Scan the data for "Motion" and copy the lines it appears in.

**Data records**
= = = =

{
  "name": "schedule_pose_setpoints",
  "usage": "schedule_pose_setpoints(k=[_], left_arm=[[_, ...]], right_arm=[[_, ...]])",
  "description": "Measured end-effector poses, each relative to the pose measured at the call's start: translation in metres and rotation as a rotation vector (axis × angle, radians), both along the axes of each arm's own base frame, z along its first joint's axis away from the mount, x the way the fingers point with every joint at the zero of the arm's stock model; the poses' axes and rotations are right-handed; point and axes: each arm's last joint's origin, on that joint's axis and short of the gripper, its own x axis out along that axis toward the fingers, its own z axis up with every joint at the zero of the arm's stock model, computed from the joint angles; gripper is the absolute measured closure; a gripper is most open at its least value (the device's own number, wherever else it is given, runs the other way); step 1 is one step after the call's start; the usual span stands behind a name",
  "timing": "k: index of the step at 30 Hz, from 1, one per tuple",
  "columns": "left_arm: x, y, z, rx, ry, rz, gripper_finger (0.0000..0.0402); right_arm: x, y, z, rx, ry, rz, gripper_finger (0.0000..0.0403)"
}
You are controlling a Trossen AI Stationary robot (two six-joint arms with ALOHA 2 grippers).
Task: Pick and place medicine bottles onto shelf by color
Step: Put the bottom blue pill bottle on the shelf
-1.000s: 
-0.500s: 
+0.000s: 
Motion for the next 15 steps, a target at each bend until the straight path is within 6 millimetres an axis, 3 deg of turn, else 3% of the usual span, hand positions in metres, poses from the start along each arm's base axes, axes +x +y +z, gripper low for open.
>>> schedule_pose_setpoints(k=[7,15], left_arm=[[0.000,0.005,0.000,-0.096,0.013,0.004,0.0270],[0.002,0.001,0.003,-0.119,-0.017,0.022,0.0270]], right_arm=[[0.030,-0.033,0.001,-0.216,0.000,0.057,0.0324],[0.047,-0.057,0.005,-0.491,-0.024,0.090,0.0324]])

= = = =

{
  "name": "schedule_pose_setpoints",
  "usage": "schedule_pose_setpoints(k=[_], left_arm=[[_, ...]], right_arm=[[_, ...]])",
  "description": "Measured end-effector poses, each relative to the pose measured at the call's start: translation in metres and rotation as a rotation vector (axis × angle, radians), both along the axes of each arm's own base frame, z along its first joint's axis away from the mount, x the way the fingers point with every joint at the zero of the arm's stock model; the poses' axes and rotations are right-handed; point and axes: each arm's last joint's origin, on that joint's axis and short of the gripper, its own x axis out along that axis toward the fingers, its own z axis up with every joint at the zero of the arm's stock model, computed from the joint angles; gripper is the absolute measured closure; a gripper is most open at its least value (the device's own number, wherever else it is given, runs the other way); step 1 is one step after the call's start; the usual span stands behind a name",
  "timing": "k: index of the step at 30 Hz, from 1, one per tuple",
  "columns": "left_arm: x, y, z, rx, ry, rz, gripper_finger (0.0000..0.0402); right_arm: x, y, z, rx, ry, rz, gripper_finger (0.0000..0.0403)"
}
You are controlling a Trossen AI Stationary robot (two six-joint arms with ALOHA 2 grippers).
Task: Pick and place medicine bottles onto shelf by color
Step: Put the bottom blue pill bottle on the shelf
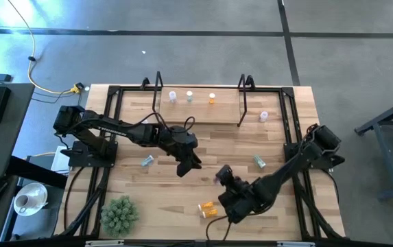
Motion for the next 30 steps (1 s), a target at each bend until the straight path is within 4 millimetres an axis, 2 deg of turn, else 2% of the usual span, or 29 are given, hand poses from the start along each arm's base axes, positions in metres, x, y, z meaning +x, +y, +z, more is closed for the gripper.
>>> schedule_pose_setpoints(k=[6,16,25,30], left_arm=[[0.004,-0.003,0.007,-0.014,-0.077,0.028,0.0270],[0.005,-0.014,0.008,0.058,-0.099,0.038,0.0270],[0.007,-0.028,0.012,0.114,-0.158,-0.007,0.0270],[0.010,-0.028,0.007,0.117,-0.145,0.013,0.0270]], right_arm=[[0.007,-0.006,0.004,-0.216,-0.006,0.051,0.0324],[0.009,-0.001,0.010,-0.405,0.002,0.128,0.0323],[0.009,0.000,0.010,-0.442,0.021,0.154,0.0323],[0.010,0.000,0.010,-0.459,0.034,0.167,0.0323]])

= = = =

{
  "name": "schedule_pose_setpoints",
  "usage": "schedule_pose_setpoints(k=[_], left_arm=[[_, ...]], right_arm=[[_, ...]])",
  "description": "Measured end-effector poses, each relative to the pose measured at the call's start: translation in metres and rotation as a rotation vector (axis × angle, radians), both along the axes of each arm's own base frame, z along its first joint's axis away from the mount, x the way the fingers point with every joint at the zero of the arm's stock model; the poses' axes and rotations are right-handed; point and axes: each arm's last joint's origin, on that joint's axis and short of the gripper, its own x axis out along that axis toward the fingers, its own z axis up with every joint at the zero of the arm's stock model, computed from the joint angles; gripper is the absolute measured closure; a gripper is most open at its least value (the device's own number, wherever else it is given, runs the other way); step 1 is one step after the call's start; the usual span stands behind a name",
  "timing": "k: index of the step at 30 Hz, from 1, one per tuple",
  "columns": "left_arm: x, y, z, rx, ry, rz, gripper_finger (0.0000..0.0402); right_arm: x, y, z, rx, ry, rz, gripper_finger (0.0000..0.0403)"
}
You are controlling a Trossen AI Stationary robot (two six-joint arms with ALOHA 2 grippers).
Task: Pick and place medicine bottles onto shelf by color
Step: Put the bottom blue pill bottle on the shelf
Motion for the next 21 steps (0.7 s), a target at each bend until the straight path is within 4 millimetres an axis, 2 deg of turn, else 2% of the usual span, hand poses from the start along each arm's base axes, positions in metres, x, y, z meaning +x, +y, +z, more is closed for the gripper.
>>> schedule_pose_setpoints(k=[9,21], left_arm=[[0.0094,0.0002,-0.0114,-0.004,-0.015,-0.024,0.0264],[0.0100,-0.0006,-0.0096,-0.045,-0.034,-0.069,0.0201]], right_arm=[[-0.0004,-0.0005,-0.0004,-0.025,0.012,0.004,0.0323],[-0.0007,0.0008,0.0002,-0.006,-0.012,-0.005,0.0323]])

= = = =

**Task answer**
Motion for the next 15 steps, a target at each bend until the straight path is within 6 millimetres an axis, 3 deg of turn, else 3% of the usual span, hand positions in metres, poses from the start along each arm's base axes, axes +x +y +z, gripper low for open.
Motion for the next 30 steps (1 s), a target at each bend until the straight path is within 4 millimetres an axis, 2 deg of turn, else 2% of the usual span, or 29 are given, hand poses from the start along each arm's base axes, positions in metres, x, y, z meaning +x, +y, +z, more is closed for the gripper.
Motion for the next 21 steps (0.7 s), a target at each bend until the straight path is within 4 millimetres an axis, 2 deg of turn, else 2% of the usual span, hand poses from the start along each arm's base axes, positions in metres, x, y, z meaning +x, +y, +z, more is closed for the gripper.

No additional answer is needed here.